Thank you very much, Mr. Speaker. I, too, will be supporting this motion. The only reason for that being, Mr. Speaker, is that no one in my riding has been calling me up, or sending me any kind of indication that they support the implementation of this container program, but I have been getting inquiries, Mr. Speaker, that the time is not right to implement this. That is why I am fundamentally opposed to getting this beverage container program in place. Failing to stop it outright, Mr. Speaker, I am in favour of delaying and deferring the progress in the communities that don't have it. I know that it is great legislation. It is a good thing, Mr. Speaker. But what is going to happen to everybody within the smaller communities that have more of an impact? The average family will be paying an extra $10 a week. That is $520 a year, Mr. Speaker. There is something fundamentally wrong with that when they are not going to have equal opportunity to recover all their costs, Mr. Speaker.

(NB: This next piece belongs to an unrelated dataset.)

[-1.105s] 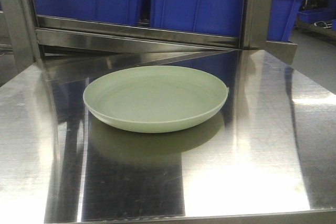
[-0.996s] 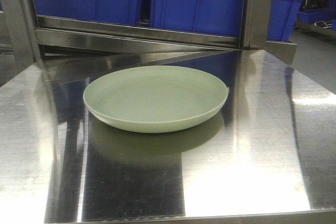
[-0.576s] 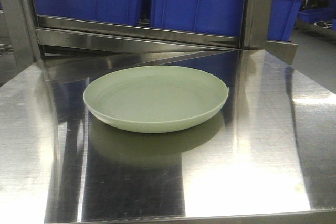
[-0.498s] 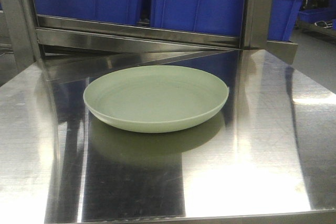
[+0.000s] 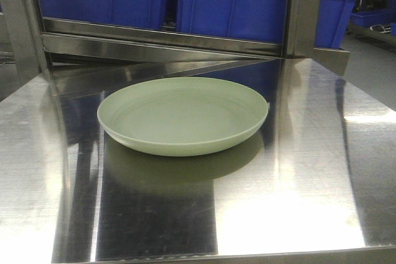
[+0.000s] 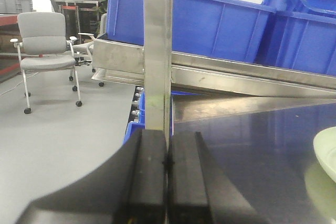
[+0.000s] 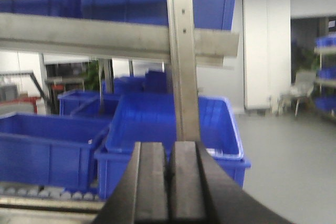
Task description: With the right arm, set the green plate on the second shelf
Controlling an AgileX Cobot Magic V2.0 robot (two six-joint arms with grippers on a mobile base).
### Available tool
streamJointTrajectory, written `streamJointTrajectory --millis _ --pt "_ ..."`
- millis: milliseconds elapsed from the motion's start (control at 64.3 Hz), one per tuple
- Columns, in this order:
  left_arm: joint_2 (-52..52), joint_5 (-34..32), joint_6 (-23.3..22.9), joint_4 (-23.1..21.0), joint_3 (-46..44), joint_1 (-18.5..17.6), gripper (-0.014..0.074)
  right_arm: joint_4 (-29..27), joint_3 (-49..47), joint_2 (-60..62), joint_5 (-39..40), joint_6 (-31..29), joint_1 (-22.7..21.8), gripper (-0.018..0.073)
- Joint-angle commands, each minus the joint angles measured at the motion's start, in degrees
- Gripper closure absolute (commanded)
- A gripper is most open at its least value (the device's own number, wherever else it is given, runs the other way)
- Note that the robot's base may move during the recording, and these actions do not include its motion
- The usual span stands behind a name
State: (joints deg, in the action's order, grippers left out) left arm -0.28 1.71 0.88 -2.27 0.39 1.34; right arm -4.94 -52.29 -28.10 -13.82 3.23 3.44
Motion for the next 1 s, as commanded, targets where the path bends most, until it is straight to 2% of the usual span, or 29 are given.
streamJointTrajectory --millis 0,93,218,373,482,544,622,669,980 --pt "-1.14 -5.42 -0.08 -0.44 2.40 -0.02 0.0466 -1.99 -6.55 -8.72 0.23 0.17 0.08 0.0510" --pt "-1.14 -5.42 -0.08 -0.44 2.40 -0.02 0.0466 -5.50 -11.74 -16.12 -6.61 0.17 0.08 0.0510" --pt "-1.14 -5.42 -0.08 -0.44 2.40 -0.02 0.0466 -13.79 -16.21 -24.98 -16.12 -0.02 0.08 0.0510" --pt "-1.14 -5.42 -0.08 -0.44 2.40 -0.02 0.0466 -20.17 -16.93 -33.38 -20.52 -5.45 1.04 0.0506" --pt "-1.14 -5.42 -0.08 -0.44 2.40 -0.02 0.0466 -22.02 -16.93 -37.97 -23.05 -6.54 3.19 0.0438" --pt "-1.14 -5.42 -0.08 -0.44 2.40 -0.02 0.0466 -22.02 -16.93 -40.53 -23.82 -6.54 4.87 0.0352" --pt "-1.14 -5.42 -0.08 -0.44 2.40 -0.02 0.0466 -22.07 -16.93 -43.97 -25.69 -6.54 7.07 0.0204" --pt "-1.14 -5.42 -0.08 -0.44 2.40 -0.02 0.0466 -22.19 -16.93 -45.82 -25.96 -6.54 7.88 0.0157" --pt "-1.14 -5.42 -0.08 -0.44 2.40 -0.02 0.0466 -23.73 -16.93 -54.33 -25.10 -6.55 9.40 0.0127"
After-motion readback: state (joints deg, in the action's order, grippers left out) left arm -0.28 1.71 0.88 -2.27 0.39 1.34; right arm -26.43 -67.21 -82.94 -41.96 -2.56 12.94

At any rate, I think that the best I would estimate is that any family would recover probably up to 75 percent of the extra costs that they are giving to our government. That is something wrong there, too, Mr. Speaker. We are paying the government. There are other ways of doing it too. We call it taxation, Mr. Speaker. We are actually taxing our residents unfairly, I believe, Mr. Speaker. I also believe that, yes, we are so far behind our southern counterparts in terms of recycling our papers, our plastics, and our glass. It is something that the big centres and their people
deserve, Mr. Speaker. They deserve to have a place to bring all their glass, papers, and plastics, and to get rid of it, and to save. In fact, Mr. Speaker, I was thinking in terms of this legislation, it turns out that Fort Simpson -- I am proud to say -- will be considered a big centre in terms of this legislation.